Task: Restate the data word for word. Leave the pictures out.
======== Material provided
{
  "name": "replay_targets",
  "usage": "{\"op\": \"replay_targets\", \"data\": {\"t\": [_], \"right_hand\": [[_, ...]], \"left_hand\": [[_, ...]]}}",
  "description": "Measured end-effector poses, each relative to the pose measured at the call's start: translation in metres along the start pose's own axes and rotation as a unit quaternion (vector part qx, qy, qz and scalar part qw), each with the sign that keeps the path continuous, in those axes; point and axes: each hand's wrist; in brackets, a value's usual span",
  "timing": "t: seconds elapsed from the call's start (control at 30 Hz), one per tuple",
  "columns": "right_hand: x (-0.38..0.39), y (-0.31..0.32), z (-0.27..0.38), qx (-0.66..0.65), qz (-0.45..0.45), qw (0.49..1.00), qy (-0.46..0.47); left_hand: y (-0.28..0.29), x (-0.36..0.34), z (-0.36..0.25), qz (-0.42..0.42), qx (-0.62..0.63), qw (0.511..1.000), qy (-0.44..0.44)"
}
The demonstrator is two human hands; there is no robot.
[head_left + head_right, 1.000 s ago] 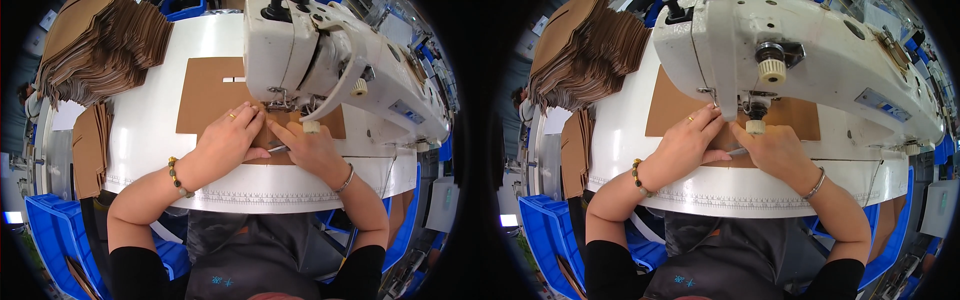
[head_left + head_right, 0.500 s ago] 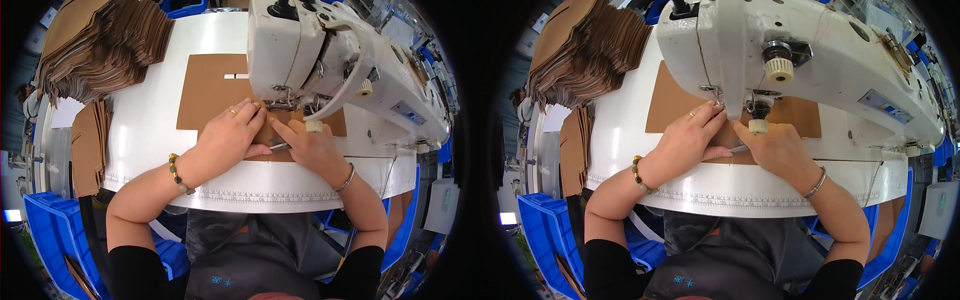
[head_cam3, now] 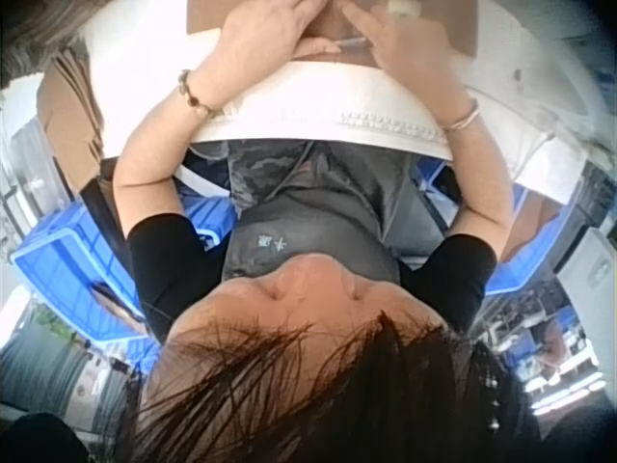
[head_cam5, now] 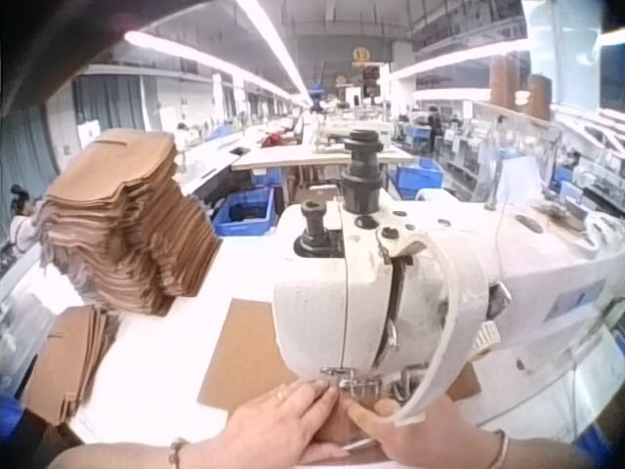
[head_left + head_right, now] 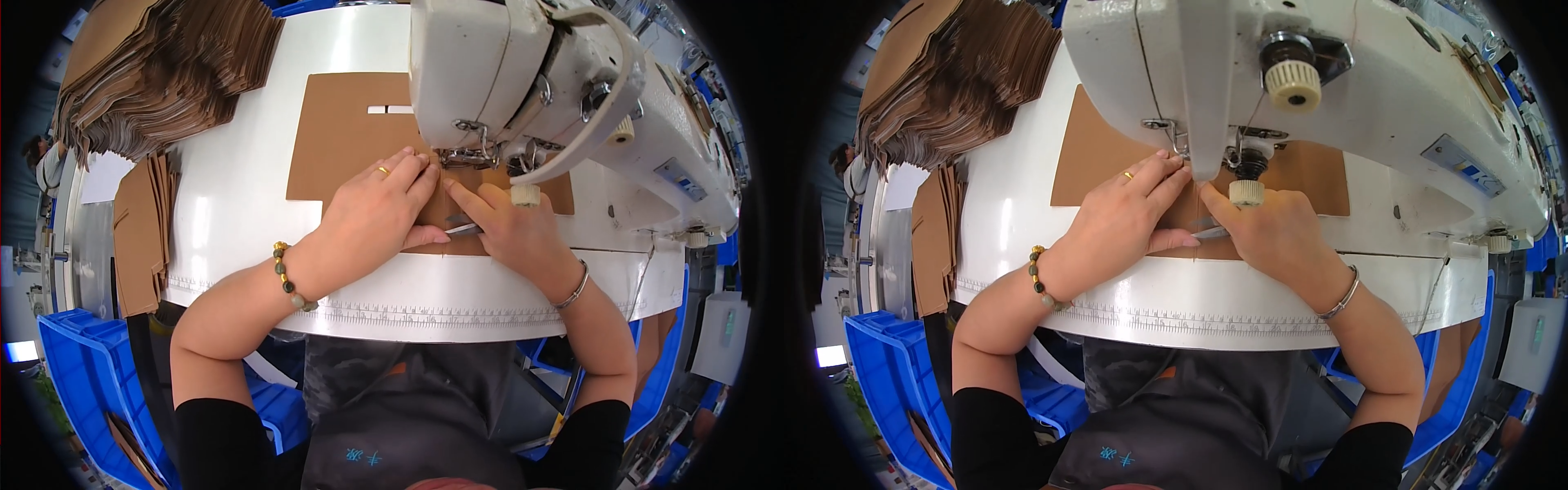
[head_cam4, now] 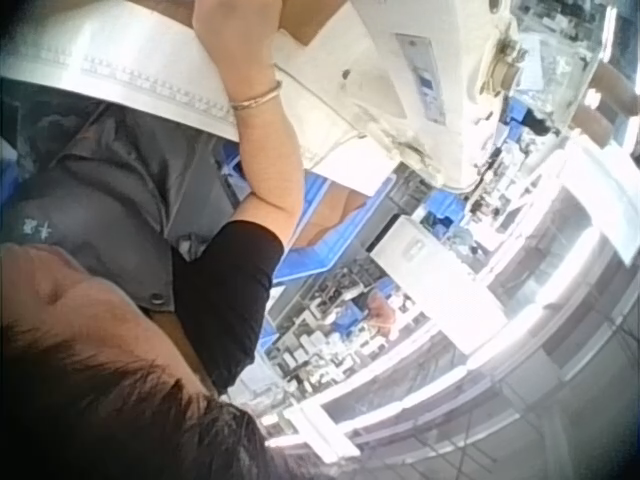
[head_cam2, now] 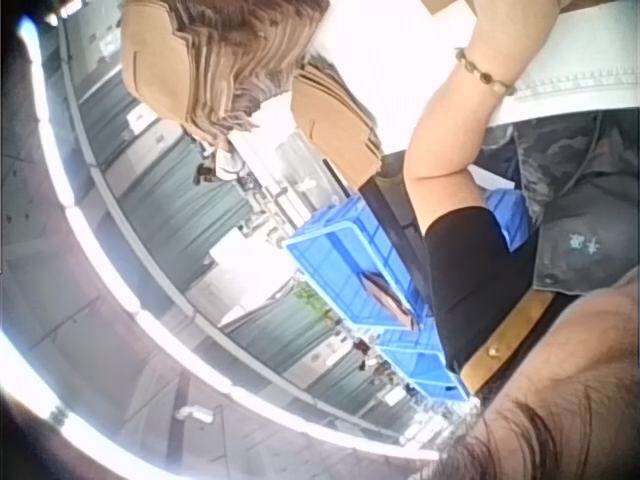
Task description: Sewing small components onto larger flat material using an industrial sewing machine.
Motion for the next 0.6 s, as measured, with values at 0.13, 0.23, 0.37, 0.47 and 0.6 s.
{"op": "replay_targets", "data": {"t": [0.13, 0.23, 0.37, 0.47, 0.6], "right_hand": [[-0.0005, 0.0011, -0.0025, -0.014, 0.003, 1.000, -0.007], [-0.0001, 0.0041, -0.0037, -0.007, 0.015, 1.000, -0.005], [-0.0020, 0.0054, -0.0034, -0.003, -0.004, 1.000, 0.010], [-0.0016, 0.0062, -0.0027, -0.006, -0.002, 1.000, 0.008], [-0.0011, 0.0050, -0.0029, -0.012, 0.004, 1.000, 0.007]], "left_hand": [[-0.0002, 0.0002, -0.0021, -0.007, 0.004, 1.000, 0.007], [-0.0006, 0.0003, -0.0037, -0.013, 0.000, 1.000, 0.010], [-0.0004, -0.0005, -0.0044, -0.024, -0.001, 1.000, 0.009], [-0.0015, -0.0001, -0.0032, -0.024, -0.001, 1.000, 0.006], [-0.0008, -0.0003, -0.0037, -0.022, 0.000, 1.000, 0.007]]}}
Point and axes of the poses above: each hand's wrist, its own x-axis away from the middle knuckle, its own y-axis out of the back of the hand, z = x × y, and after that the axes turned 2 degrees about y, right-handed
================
Expected answer:
{
  "name": "replay_targets",
  "usage": "{\"op\": \"replay_targets\", \"data\": {\"t\": [_], \"right_hand\": [[_, ...]], \"left_hand\": [[_, ...]]}}",
  "description": "Measured end-effector poses, each relative to the pose measured at the call's start: translation in metres along the start pose's own axes and rotation as a unit quaternion (vector part qx, qy, qz and scalar part qw), each with the sign that keeps the path continuous, in those axes; point and axes: each hand's wrist; in brackets, a value's usual span",
  "timing": "t: seconds elapsed from the call's start (control at 30 Hz), one per tuple",
  "columns": "right_hand: x (-0.38..0.39), y (-0.31..0.32), z (-0.27..0.38), qx (-0.66..0.65), qz (-0.45..0.45), qw (0.49..1.00), qy (-0.46..0.47); left_hand: y (-0.28..0.29), x (-0.36..0.34), z (-0.36..0.25), qz (-0.42..0.42), qx (-0.62..0.63), qw (0.511..1.000), qy (-0.44..0.44)"
}
The demonstrator is two human hands; there is no robot.
[head_left + head_right, 1.000 s ago] 
[head_left + head_right, 0.500 s ago] 
[head_cam3, now] 
[head_cam5, now] 
[head_left + head_right, now] 
[head_cam4, now] 
[head_cam2, now] 
Task description: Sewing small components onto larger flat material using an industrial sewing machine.
Motion for the next 0.6 s, as measured, with values at 0.13, 0.23, 0.37, 0.47 and 0.6 s.
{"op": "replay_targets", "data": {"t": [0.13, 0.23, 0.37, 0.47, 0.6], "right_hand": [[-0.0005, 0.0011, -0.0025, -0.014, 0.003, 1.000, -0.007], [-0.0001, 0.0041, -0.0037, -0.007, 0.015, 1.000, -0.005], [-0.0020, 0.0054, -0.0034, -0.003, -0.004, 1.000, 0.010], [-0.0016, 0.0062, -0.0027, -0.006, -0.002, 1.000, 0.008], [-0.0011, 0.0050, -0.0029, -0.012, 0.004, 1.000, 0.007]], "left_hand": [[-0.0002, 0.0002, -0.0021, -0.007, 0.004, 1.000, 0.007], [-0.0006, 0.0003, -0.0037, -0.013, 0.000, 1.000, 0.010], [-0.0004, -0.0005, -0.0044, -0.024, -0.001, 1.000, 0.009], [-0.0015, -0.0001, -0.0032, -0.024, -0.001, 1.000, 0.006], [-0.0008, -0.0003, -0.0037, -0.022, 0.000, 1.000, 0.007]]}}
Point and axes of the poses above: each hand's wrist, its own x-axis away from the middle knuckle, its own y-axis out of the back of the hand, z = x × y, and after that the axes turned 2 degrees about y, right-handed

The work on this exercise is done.